Saranno inghiottiti in un buco nero istituzionale come è già accaduto a L’Aquila nel 2009? Il denaro raccolto 7 anni fa è stato affidato dalla Protezione Civile ad Etimos, un consorzio finanziario internazionale che si occupa di microcredito. In ogni caso, il governo sperpera annualmente - stima del Sipri - circa 30 miliardi di euro in spese militari, vale a dire per fare le guerre ordinate da Washington.
 
Tra terrorismo istituzionale e terremoto bellico: dov’è la difesa?
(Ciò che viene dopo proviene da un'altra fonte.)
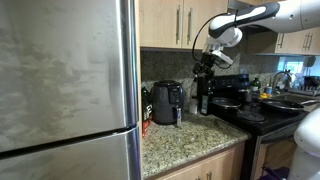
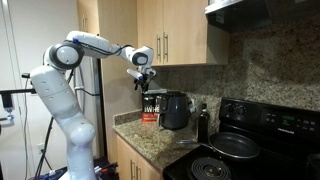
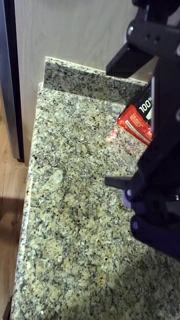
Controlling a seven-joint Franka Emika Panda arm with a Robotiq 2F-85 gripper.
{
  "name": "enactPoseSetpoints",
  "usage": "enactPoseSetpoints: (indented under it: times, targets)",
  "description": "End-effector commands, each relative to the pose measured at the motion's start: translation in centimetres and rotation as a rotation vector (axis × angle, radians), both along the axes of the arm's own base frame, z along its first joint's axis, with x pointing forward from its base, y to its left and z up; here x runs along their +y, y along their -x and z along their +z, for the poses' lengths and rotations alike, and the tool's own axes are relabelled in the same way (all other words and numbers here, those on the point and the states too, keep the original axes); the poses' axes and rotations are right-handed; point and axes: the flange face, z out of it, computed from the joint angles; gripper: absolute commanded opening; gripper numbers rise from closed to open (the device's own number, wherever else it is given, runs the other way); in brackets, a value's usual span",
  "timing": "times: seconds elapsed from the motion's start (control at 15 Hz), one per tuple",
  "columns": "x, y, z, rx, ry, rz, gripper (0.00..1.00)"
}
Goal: Start the air fryer
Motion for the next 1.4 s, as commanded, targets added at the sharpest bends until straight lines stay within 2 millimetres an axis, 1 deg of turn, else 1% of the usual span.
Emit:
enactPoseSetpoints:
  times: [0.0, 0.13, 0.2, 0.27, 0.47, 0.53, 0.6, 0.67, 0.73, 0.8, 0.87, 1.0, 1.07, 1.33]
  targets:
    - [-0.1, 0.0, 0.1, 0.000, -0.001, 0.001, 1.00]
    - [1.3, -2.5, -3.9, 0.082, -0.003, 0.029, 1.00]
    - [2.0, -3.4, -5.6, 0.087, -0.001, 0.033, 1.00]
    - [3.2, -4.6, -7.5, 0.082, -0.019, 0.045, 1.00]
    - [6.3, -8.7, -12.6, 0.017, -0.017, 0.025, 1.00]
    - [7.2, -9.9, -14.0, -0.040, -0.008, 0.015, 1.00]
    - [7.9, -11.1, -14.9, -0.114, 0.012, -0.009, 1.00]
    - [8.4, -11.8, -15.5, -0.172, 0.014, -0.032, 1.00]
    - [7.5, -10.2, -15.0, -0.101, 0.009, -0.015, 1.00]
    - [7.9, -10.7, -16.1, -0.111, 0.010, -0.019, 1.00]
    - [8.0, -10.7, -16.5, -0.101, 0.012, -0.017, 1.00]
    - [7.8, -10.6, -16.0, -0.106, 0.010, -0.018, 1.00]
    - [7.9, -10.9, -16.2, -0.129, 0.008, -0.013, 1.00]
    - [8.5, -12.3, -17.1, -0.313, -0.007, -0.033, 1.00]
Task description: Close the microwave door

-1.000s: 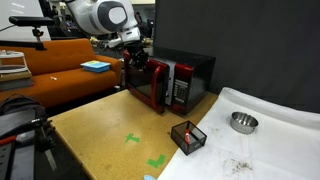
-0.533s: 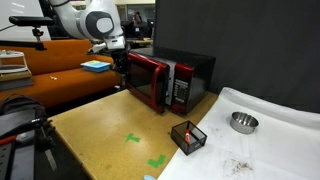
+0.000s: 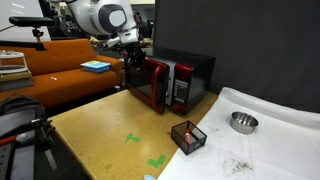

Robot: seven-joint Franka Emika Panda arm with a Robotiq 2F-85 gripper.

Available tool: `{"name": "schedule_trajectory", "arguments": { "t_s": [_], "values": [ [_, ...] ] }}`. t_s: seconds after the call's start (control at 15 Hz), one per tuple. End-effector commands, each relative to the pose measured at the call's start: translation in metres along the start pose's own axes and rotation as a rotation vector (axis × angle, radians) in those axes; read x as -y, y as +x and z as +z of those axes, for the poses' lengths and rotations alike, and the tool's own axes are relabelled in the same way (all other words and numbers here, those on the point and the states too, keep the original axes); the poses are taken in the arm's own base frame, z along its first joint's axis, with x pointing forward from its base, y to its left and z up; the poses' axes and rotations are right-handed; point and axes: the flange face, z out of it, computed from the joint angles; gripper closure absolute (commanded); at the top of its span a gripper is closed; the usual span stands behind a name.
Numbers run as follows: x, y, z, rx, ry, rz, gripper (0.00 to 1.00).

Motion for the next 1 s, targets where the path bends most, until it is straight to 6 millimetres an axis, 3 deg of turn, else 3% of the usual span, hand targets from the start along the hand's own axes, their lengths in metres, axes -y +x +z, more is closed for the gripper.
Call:
{"name": "schedule_trajectory", "arguments": {
  "t_s": [0.0,0.13,0.27,0.73,0.93],
  "values": [
    [0.008,0.029,-0.007,-0.044,0.083,0.092,1.0],
    [0.017,0.047,-0.012,-0.058,0.171,0.171,1.0],
    [0.024,0.053,-0.013,-0.065,0.217,0.207,1.0],
    [0.032,0.041,0.003,-0.048,0.215,0.221,1.0],
    [0.04,0.047,0.003,-0.053,0.225,0.215,1.0]
  ]
}}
Se ogni tre giorni si sperpera per la cosiddetta difesa militare più del bilancio annuo per la difesa antisismica del territorio italiano, è arrivata l’ora di ridefinire il concetto stesso di difesa, sottraendolo alla ricerca del nemico (inesistente) e al conseguente riduzionismo militarista che assorbe gran parte delle risorse pubbliche. 
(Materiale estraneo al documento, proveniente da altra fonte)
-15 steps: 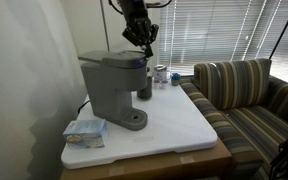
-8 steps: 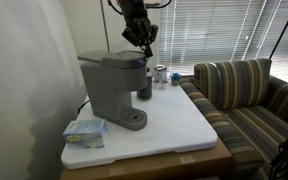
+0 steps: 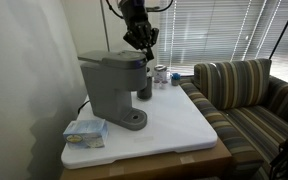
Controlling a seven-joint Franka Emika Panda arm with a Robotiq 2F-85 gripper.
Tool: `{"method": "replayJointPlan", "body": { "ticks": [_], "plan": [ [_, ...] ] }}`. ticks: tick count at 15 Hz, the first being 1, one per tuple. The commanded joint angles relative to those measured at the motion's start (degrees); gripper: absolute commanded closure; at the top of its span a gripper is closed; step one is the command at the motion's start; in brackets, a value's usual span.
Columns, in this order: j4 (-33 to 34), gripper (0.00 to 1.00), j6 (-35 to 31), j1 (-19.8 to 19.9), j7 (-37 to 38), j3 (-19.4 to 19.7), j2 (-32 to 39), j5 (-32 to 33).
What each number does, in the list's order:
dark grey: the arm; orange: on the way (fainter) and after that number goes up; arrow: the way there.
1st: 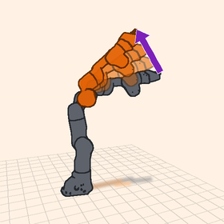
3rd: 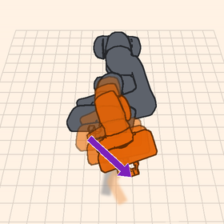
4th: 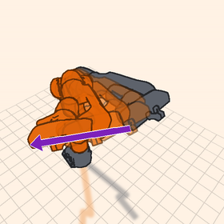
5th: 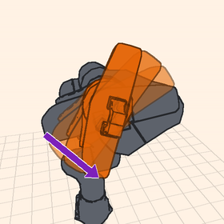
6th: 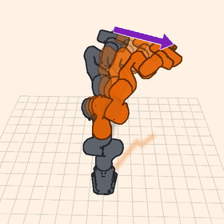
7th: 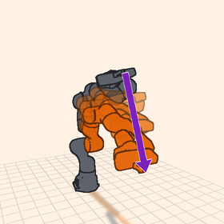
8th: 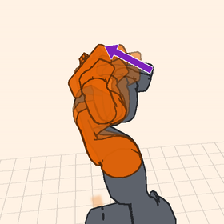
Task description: Close the coffee maker
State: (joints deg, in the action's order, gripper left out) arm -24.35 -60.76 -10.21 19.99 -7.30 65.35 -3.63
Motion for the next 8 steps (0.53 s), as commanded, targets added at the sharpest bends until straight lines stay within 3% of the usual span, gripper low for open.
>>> {"method": "replayJointPlan", "body": {
  "ticks": [1,2,3,8],
  "plan": [
    [-2.1,1.0,-1.3,0.5,-1.8,0.1,-0.5,0.5],
    [4.6,1.0,1.6,-0.3,-2.0,1.6,3.2,-0.6],
    [-2.1,1.0,-1.3,0.5,-1.9,0.2,-0.3,0.5],
    [-2.3,1.0,-1.0,0.5,-2.7,0.2,-0.1,0.4]
  ]
}}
Un’altra difesa è possibile secondo la lettera e lo spirito della Costituzione, stracciata però non rivelato neanche dagli onorevoli grullini, in punta di diritto dal trattato di Lisbona entrato in vigore nel 2009 (firmato nel 2007 da Prodi & D’Alema, ma senza mandato parlamentare), un nuovo sistema di difesa, articolato e complesso, che disintegri il monopolio della difesa militare, ovvero della guerra per conto terzi e liberi  finalmente - le risorse necessarie alla difesa della sicurezza delle persone, non affidandola più solo al buon cuore dei volontari, a disastro avvenuto. Un’altra difesa è possibile.

riferimenti:





1 commento:

  1. Mi guardo bene da mandare denaro senza sapere chi me lo ruba...altro che terremotati, poveracci. Le nostre tasse vanno nelle tasche dei banchieri internazionali...presumo anche questi soldi, una parte, l'altra prende ogni direzione tranne che per chi ha bisogno. Gli immigrati negli alberghi pagati da noi, i terremotati nelle tende. Renzi e i suoi accoliti saranno fiero di se stessi.